🤖 AI Summary
To address challenges in low-altitude economy-oriented air-ground integrated multi-access edge computing (MEC) systems—including heterogeneous node coordination, unstable wireless links, and highly dynamic task workloads—this paper proposes a joint optimization framework for task offloading and resource allocation tailored to dynamic tasks. We construct a three-layer heterogeneous graph model that uniformly represents communication topologies, computational capabilities, and system constraints. We further introduce a novel graph attention diffusion mechanism, synergizing the contextual awareness of graph attention networks (GATs) with the diffusion model’s capacity to learn high-dimensional joint latent distributions, thereby enabling end-to-end co-optimization of discrete offloading decisions and continuous resource allocation. Evaluated on a multi-scale air-ground heterogeneous network simulator, our method achieves over 23% performance improvement over state-of-the-art baselines, while significantly enhancing robustness against link fluctuations and cross-task generalization capability—establishing a new paradigm for intelligent, high-dynamics scheduling in low-altitude airspace.
📝 Abstract
With the rapid development of the low-altitude economy, air-ground integrated multi-access edge computing (MEC) systems are facing increasing demands for real-time and intelligent task scheduling.
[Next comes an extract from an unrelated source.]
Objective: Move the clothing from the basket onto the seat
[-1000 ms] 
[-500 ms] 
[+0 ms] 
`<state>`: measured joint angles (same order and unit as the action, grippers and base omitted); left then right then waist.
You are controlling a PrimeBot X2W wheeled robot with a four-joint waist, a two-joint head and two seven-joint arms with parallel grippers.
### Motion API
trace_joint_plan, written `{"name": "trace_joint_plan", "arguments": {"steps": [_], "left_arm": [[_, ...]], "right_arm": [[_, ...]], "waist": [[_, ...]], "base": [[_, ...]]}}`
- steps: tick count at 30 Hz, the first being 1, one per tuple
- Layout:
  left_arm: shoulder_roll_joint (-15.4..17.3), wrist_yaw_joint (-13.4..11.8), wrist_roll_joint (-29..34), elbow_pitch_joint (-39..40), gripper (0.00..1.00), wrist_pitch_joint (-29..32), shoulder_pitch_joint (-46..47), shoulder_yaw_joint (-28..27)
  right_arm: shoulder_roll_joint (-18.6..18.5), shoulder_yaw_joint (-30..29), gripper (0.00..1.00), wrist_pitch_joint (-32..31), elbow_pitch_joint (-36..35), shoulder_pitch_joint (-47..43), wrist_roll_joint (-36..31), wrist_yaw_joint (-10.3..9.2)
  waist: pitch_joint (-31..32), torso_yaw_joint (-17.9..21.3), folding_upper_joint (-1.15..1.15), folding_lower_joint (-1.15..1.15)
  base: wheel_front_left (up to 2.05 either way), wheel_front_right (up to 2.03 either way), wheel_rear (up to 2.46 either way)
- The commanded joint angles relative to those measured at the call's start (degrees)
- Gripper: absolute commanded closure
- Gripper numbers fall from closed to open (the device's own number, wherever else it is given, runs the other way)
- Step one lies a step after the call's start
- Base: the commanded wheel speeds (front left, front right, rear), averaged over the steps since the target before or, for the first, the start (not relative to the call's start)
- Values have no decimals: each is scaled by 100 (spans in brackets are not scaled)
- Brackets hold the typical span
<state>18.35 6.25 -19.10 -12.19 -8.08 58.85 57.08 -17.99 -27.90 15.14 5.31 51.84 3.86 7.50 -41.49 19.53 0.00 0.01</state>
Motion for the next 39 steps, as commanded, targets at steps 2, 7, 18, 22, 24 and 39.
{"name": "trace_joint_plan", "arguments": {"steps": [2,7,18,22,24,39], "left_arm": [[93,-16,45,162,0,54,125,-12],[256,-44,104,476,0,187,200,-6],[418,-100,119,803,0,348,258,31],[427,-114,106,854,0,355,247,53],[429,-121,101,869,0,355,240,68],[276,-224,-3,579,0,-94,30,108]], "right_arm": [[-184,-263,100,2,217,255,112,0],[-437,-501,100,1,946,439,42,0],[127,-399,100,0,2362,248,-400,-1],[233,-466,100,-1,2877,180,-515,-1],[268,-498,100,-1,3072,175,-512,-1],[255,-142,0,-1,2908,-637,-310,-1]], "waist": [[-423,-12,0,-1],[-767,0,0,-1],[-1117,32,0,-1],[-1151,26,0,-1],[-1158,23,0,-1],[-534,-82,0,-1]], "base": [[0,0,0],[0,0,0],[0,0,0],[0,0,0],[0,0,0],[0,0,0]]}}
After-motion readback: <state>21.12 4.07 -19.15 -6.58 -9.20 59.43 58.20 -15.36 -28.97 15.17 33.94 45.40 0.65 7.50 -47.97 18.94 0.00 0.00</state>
In such systems, task offloading and resource allocation encounter multiple challenges, including node heterogeneity, unstable communication links, and dynamic task variations. To address these issues, this paper constructs a three-layer heterogeneous MEC system architecture for low-altitude economic networks, encompassing aerial and ground users as well as edge servers. The system is systematically modeled from the perspectives of communication channels, computational costs, and constraint conditions, and the joint optimization problem of offloading decisions and resource allocation is uniformly abstracted into a graph-structured modeling task. On this basis, we propose a graph attention diffusion-based solution generator (GADSG). This method integrates the contextual awareness of graph attention networks with the solution distribution learning capability of diffusion models, enabling joint modeling and optimization of discrete offloading variables and continuous resource allocation variables within a high-dimensional latent space. We construct multiple simulation datasets with varying scales and topologies. Extensive experiments demonstrate that the proposed GADSG model significantly outperforms existing baseline methods in terms of optimization performance, robustness, and generalization across task structures, showing strong potential for efficient task scheduling in dynamic and complex low-altitude economic network environments.